我想创建一个继续编码的管道,然后缩放 xgboost 分类器以解决多标签问题。 代码块;
# Create a boolean mask for categorical columns
categorical_columns = X.columns[X.dtypes == 'O'].tolist()
#Distinct columns for to find catagories
unique_list = [X[c].unique().tolist() for c in categorical_columns]
# Create a boolean mask for numerical columns
numerical_columns = X.columns[X.dtypes != 'O'].tolist()
#Encoding & Scaling objects
scaler = StandardScaler()
ohe = OneHotEncoder(categories=unique_list, sparse=False)
#Define a pipeline
pipeline = Pipeline([("ohe_onestep", ohe.fit_transform(X[categorical_columns])),
("scaler_onestep", scaler.fit_transform(X[numerical_columns])),
MultiOutputClassifier(xgb.XGBClassifier(objective='binary:logistic'))])
# Cross-validate the model
cross_val_scores = cross_val_score(pipeline, X, y,
scoring='accuracy', cv=5)
但是当我运行代码出现这个错误; 行是;
> pipeline = Pipeline([("ohe_onestep", ohe.fit_transform(X[categorical_columns])),
'MultiOutputClassifier' object is not iterable
我该如何解决这个问题?
两件事:首先,您需要将转换器或估算器 本身 传递给管道,而不是 fitting/transforming 它们的结果(这将给出结果数组到管道而不是变压器,它会失败)。

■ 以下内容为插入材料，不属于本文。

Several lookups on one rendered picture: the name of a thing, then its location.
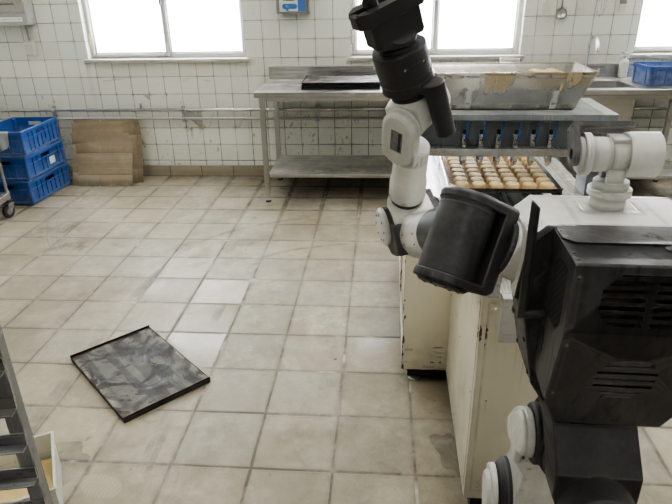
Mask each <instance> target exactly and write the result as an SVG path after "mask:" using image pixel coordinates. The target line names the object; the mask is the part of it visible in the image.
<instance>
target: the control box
mask: <svg viewBox="0 0 672 504"><path fill-rule="evenodd" d="M512 307H513V297H512V294H509V293H502V294H501V302H500V312H499V321H498V330H497V339H498V342H499V343H518V342H516V338H517V336H516V326H515V316H514V313H513V311H512Z"/></svg>
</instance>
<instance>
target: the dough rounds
mask: <svg viewBox="0 0 672 504"><path fill-rule="evenodd" d="M442 159H443V162H444V166H445V169H446V172H447V176H448V179H449V183H450V185H451V186H460V187H465V188H503V189H557V188H556V186H555V185H554V184H553V183H552V181H551V180H550V179H549V178H548V176H547V175H546V174H545V173H544V171H543V170H542V169H541V168H540V167H539V165H538V164H537V163H536V162H535V160H534V162H533V164H532V166H528V164H527V157H517V162H516V164H515V165H514V166H511V164H510V156H500V162H499V164H498V165H497V166H495V165H494V164H493V156H483V162H482V164H481V165H480V166H478V165H477V163H476V156H467V157H466V162H465V164H464V165H460V162H459V156H442Z"/></svg>
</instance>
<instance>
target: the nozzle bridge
mask: <svg viewBox="0 0 672 504"><path fill-rule="evenodd" d="M451 111H452V116H453V121H454V125H455V130H456V131H455V133H454V134H453V135H451V136H449V137H447V138H438V137H436V136H435V132H434V128H433V124H431V126H430V127H429V128H428V129H427V130H426V131H425V132H424V133H423V134H422V135H421V136H422V137H424V138H425V139H426V140H427V141H428V142H429V144H430V153H429V156H512V157H568V147H567V129H568V128H569V127H570V125H571V124H572V123H573V121H618V118H619V115H618V114H617V113H615V112H613V111H611V110H610V109H608V108H606V107H604V106H603V105H601V104H599V103H597V102H596V101H594V100H592V99H591V98H581V99H580V100H579V102H578V103H577V105H576V106H575V108H574V109H573V110H451ZM468 121H470V125H469V130H468V134H467V144H466V148H462V147H461V136H462V135H461V134H462V133H463V129H467V125H468ZM486 121H487V128H486V132H485V137H484V144H483V148H478V136H479V134H480V129H484V128H485V122H486ZM503 121H505V126H504V131H503V135H502V138H501V144H500V145H501V147H500V148H495V137H496V134H497V129H501V131H502V126H503ZM521 121H523V125H522V130H521V134H520V137H519V140H518V147H517V148H512V140H513V134H514V131H515V129H518V130H520V125H521ZM539 121H541V123H540V129H539V133H538V137H537V139H536V143H535V147H534V148H530V147H529V145H530V144H529V142H530V136H531V134H532V129H536V133H537V129H538V124H539ZM556 121H558V129H557V133H556V136H555V139H554V140H553V145H552V148H547V147H546V145H547V138H548V134H549V130H550V129H553V130H554V131H553V135H554V133H555V129H556ZM597 175H598V172H590V173H589V175H587V176H584V175H578V174H577V176H576V183H575V189H576V190H577V191H578V192H579V193H580V194H581V196H590V195H588V194H587V192H586V190H587V185H588V184H589V183H591V182H592V181H593V177H595V176H597Z"/></svg>
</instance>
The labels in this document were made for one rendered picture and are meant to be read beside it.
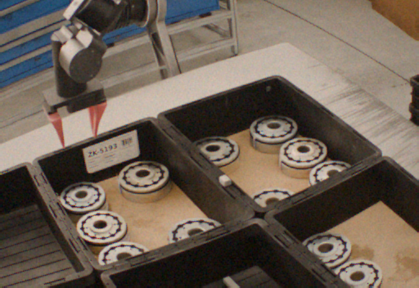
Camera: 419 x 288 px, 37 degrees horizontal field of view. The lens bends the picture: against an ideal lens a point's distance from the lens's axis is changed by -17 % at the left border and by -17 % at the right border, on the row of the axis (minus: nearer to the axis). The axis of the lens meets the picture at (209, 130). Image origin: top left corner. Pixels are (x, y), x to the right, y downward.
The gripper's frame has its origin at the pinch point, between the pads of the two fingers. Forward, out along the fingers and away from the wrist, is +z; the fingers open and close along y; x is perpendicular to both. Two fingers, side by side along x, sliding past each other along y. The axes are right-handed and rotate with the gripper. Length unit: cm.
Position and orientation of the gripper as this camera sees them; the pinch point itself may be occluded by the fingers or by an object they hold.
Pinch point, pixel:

管道本身将是 fitting/transforming。其次,由于您对特定列进行了特定转换,因此需要 ColumnTransformer
。
将这些放在一起:
from sklearn.compose import ColumnTransformer
col_transformers = ColumnTransformer([
# name, transformer itself, columns to apply
("scaler_onestep", scaler, numerical_columns),
("ohe_onestep", ohe, categorical_columns)])
model = MultiOutputClassifier(xgb.XGBClassifier(objective="binary:logistic"))
pipeline = Pipeline([("preprocessing", col_transformers), ("XGB", model)])
现在你可以做
cross_val_scores = cross_val_score(pipeline, X, y,
scoring="accuracy", cv=5)
另外,通常您可以使用 make_column_selector
with dtype
option to let it infer the numericals and categoricals as exemplified here.
最后,你得到错误的原因:Pipeline
需要一个元组列表。您确实为前两项传递了元组,即 scaler
和 ohe
,但您没有将 (<name>, model)
元组作为第三项传递;相反,你直接给它模型,它试图迭代它来获取这些名称等,但失败了。